**PROBLEM STATEMENT**
Search the data for the string "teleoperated" and extract every line where it appears.

[Records from a dataset]

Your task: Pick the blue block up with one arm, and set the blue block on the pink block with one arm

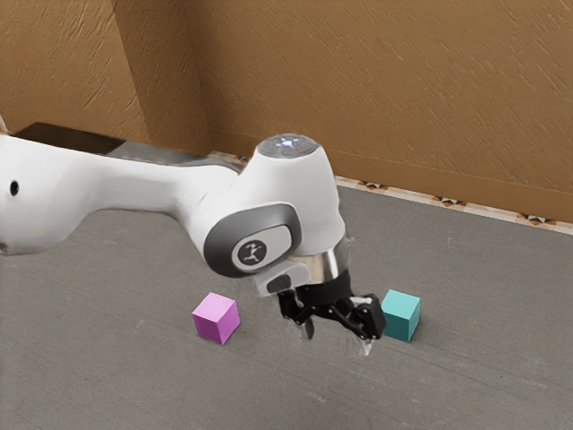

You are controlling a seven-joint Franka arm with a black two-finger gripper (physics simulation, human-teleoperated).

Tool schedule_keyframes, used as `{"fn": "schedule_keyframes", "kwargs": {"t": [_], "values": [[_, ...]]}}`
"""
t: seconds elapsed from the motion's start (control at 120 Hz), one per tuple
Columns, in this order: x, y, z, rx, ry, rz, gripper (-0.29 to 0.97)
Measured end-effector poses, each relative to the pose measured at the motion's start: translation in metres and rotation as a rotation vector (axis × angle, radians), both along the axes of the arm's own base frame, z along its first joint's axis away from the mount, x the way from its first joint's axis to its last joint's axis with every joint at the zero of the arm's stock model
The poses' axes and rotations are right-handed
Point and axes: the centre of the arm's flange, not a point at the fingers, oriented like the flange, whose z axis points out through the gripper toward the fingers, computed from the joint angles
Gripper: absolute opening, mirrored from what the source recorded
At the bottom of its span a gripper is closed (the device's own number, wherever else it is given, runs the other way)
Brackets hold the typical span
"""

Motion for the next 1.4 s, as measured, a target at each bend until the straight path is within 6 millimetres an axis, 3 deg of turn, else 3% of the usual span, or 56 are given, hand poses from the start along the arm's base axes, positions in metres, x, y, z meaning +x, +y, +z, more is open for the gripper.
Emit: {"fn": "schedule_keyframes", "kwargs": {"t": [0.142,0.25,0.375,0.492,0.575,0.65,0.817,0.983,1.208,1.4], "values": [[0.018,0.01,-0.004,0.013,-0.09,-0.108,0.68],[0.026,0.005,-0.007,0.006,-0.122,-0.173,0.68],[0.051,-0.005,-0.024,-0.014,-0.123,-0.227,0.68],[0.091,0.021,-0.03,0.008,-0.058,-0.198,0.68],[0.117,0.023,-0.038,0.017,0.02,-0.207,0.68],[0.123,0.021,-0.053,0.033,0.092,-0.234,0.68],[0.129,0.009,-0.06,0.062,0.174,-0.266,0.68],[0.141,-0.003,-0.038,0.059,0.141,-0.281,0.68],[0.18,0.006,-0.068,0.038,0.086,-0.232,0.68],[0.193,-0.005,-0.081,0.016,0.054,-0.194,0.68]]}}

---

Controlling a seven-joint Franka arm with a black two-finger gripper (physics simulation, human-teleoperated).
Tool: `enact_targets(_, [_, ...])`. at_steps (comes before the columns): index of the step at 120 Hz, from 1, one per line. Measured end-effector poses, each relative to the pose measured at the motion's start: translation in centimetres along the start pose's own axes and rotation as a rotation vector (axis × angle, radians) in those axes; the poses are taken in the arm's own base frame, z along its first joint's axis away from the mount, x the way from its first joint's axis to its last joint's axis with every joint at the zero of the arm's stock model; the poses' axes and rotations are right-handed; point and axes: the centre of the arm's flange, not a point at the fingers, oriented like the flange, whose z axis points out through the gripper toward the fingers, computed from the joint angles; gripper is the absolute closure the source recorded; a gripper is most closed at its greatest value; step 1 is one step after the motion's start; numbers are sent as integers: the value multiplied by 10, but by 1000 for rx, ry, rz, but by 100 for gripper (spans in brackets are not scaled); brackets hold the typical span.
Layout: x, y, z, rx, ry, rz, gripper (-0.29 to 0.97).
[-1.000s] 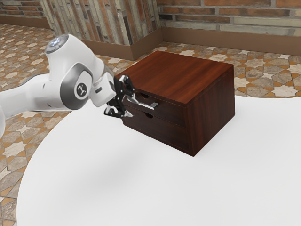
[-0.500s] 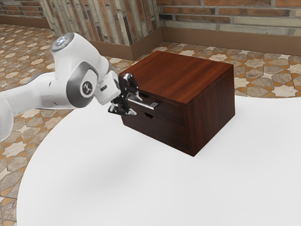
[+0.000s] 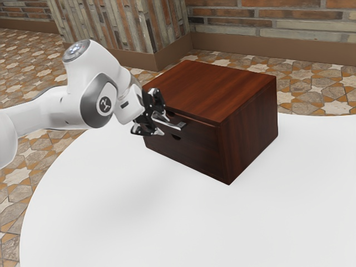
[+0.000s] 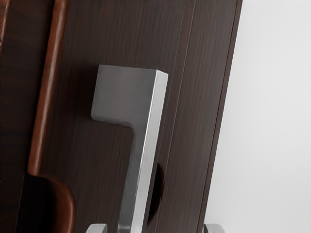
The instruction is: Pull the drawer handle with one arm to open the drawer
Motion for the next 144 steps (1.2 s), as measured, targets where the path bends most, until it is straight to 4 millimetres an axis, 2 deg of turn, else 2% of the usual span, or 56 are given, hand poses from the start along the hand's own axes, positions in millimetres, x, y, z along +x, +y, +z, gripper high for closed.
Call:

**WRITTEN REPLY**
You are controlling a seven-joint Franka arm with a black two-finger gripper (physics simulation, human-teleoperated).
Controlling a seven-joint Franka arm with a black two-finger gripper (physics simulation, human-teleoperated).

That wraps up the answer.